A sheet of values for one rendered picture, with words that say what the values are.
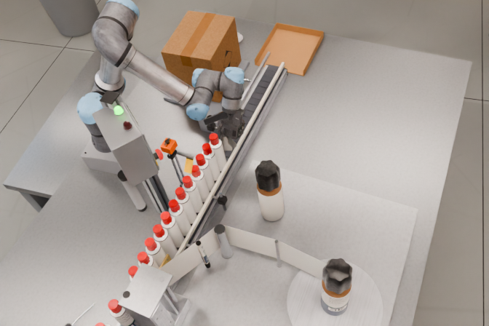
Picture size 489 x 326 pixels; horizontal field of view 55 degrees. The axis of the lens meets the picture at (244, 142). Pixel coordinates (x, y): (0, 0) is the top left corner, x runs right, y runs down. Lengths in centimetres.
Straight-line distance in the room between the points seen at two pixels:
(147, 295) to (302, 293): 52
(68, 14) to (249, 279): 305
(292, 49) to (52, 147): 127
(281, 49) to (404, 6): 189
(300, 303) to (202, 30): 124
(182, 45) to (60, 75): 207
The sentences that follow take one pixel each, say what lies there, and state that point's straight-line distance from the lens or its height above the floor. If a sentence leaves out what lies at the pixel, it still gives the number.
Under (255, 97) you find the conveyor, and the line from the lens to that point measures 216.
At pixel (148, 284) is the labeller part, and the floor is 114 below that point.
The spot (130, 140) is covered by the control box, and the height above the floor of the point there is 147.
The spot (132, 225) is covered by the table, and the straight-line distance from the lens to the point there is 195.
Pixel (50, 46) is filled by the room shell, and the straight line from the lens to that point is 439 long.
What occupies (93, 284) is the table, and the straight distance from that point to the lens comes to 190.
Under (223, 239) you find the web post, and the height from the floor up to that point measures 103.
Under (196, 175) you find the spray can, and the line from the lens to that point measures 171.
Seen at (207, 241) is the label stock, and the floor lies 101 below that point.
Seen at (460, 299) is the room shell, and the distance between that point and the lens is 271.
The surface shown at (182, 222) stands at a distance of 171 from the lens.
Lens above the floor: 245
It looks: 52 degrees down
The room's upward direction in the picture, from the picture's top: 10 degrees counter-clockwise
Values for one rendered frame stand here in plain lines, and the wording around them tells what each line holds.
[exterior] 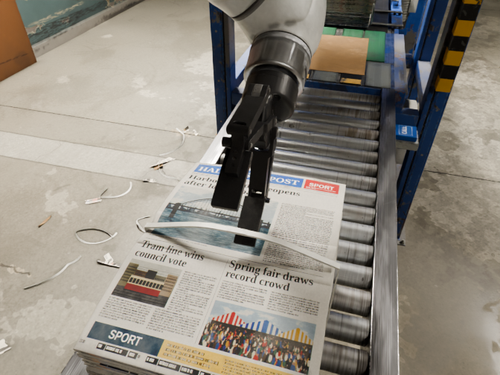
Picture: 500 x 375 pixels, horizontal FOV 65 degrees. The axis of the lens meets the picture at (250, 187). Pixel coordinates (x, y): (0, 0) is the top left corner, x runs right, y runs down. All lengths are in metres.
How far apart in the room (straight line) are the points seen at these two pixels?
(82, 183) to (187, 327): 2.09
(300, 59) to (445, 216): 1.89
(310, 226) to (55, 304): 1.50
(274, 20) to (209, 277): 0.36
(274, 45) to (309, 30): 0.06
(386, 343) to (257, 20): 0.58
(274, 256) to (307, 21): 0.33
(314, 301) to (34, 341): 1.49
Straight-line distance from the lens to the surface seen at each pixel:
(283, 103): 0.53
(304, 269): 0.54
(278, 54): 0.55
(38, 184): 2.64
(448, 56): 1.57
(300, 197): 0.65
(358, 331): 0.79
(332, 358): 0.76
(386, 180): 1.12
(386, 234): 0.96
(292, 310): 0.51
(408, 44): 4.04
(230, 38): 1.69
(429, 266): 2.06
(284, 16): 0.58
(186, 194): 0.66
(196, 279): 0.53
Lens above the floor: 1.46
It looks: 39 degrees down
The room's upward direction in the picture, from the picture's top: straight up
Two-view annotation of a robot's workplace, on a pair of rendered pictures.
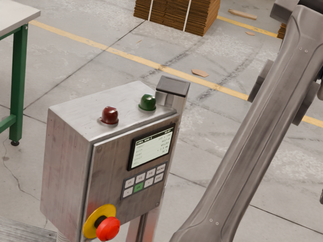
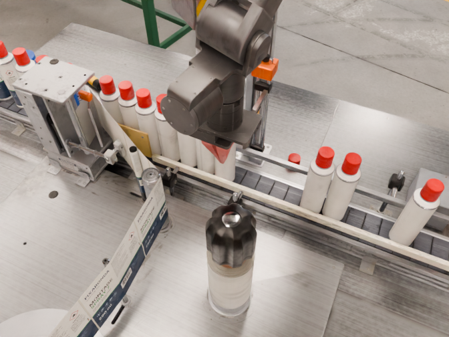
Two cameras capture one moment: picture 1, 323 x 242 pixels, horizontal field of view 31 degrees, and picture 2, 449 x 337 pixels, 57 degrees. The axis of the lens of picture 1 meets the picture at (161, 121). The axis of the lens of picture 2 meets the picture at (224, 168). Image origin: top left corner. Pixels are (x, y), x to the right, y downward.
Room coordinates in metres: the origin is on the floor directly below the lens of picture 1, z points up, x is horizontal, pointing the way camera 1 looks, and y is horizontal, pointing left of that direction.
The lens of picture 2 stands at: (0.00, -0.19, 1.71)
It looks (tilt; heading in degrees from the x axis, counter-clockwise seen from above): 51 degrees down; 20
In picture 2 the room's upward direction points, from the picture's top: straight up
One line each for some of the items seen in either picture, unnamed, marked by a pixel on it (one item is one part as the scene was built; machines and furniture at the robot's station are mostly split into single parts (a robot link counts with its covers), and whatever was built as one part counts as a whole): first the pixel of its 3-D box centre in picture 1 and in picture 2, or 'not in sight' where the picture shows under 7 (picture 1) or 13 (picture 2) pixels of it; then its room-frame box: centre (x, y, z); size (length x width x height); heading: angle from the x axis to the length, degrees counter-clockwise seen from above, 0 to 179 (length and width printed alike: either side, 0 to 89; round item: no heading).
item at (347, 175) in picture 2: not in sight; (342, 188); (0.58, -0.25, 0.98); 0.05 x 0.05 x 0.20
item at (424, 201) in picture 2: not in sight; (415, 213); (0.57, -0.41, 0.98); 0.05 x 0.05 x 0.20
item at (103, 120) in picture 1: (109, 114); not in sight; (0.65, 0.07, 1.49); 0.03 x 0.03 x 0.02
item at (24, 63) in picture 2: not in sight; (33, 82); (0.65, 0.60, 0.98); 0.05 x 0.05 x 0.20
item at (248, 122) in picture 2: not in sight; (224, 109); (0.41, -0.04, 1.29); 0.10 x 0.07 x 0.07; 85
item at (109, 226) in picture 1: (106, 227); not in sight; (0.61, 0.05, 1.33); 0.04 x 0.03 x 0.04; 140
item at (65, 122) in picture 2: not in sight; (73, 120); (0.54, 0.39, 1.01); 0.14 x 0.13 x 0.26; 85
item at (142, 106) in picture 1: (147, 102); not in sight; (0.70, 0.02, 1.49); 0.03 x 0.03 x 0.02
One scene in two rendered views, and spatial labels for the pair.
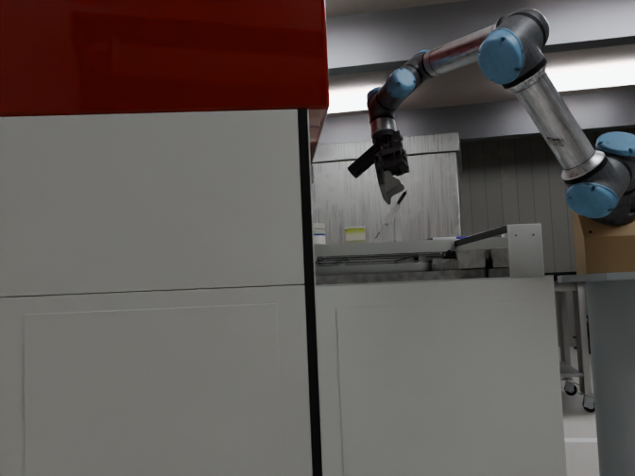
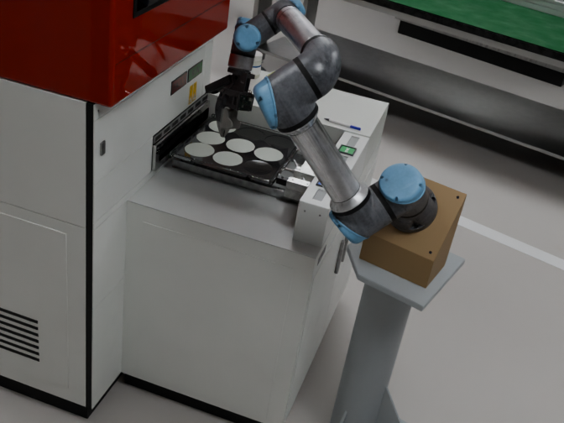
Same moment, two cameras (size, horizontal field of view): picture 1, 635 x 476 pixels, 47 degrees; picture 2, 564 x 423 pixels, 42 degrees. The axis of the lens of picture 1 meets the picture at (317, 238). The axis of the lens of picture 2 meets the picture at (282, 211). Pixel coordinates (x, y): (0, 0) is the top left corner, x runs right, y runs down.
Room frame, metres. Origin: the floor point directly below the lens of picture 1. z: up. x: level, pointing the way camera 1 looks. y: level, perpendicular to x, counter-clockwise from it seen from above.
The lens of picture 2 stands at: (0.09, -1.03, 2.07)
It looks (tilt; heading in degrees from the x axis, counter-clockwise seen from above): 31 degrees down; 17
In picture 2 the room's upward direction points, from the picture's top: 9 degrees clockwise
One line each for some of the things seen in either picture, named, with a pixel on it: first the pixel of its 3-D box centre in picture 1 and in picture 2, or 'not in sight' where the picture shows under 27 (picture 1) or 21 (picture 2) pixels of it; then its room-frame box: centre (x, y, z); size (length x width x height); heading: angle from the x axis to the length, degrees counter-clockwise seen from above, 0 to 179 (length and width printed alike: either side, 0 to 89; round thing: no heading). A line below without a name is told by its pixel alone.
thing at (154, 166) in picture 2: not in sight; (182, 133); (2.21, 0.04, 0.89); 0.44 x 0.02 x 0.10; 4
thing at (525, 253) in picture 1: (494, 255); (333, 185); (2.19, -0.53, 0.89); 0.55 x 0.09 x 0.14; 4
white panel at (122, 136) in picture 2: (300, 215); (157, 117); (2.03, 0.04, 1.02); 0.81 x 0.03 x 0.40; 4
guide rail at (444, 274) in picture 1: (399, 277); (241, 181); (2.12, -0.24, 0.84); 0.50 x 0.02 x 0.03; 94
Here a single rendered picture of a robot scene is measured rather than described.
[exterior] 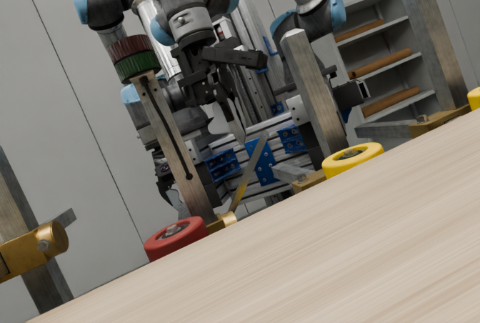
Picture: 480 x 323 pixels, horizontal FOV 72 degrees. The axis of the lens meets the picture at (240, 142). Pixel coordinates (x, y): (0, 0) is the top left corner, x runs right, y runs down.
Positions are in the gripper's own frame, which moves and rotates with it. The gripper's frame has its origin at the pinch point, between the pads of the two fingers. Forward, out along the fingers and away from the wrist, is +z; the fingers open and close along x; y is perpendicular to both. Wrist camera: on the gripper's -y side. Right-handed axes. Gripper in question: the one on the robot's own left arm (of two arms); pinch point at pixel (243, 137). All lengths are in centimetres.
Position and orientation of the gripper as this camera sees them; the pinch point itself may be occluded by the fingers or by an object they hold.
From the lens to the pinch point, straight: 61.7
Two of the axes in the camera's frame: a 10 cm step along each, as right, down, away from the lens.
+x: -2.9, 1.6, -9.4
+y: -8.9, 3.1, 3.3
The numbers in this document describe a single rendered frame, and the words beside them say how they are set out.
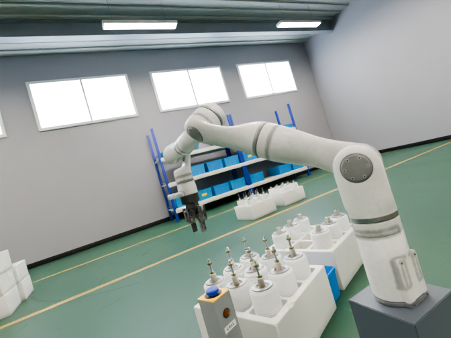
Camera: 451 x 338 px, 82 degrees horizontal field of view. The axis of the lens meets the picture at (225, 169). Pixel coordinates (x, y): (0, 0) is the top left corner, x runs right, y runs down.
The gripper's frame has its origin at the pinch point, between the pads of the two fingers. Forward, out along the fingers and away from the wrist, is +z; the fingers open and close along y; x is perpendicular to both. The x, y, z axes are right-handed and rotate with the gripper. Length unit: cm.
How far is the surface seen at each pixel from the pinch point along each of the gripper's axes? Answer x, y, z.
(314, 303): -20, -28, 36
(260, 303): 0.7, -25.3, 25.0
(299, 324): -8.3, -30.3, 36.1
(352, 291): -49, -27, 47
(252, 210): -164, 147, 35
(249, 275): -9.1, -11.3, 22.5
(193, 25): -309, 318, -342
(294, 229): -63, 6, 24
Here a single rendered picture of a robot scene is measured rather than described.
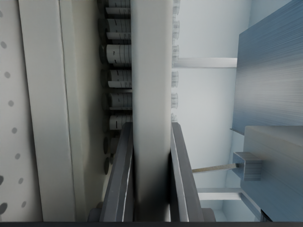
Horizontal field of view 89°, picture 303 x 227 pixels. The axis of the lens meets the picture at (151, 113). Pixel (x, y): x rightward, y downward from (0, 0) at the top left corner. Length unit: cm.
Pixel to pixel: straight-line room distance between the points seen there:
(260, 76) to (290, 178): 42
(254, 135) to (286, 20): 37
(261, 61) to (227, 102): 326
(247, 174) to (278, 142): 6
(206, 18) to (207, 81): 122
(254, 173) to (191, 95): 331
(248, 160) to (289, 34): 38
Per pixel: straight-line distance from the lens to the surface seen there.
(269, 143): 24
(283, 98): 53
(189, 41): 352
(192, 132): 377
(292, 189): 23
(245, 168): 25
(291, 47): 54
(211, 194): 138
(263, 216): 29
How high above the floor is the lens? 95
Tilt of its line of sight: 1 degrees up
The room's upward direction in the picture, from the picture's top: 90 degrees clockwise
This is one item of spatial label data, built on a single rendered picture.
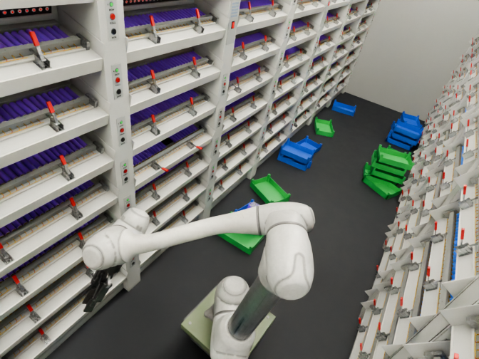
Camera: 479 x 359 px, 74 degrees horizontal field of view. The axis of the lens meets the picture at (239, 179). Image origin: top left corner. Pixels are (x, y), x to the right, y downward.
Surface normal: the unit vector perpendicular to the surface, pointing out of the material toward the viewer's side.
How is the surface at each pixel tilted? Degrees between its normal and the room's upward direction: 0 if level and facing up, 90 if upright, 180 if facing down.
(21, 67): 15
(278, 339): 0
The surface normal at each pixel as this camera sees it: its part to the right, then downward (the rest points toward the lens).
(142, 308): 0.16, -0.76
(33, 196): 0.37, -0.62
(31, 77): 0.77, 0.62
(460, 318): -0.53, 0.47
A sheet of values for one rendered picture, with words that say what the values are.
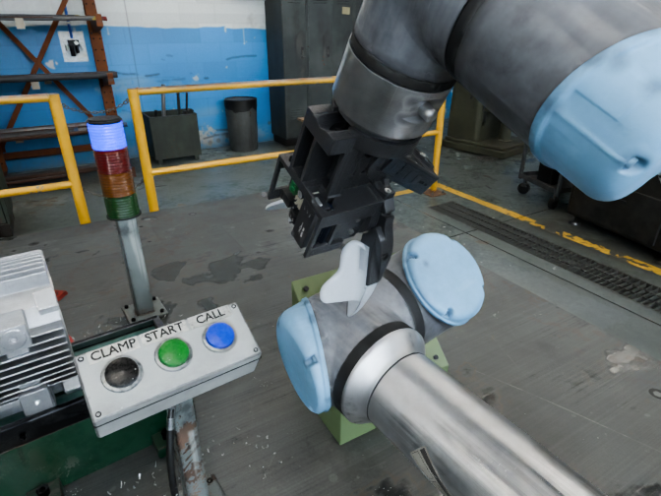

Your task: What is needed is every line of the records that contains the word "covered".

Solution for this task:
The spot (130, 140) is covered by the control box, and the height above the floor of the point there is 147.
The spot (132, 225) is covered by the table, and the straight-line distance from the lens to the point there is 195.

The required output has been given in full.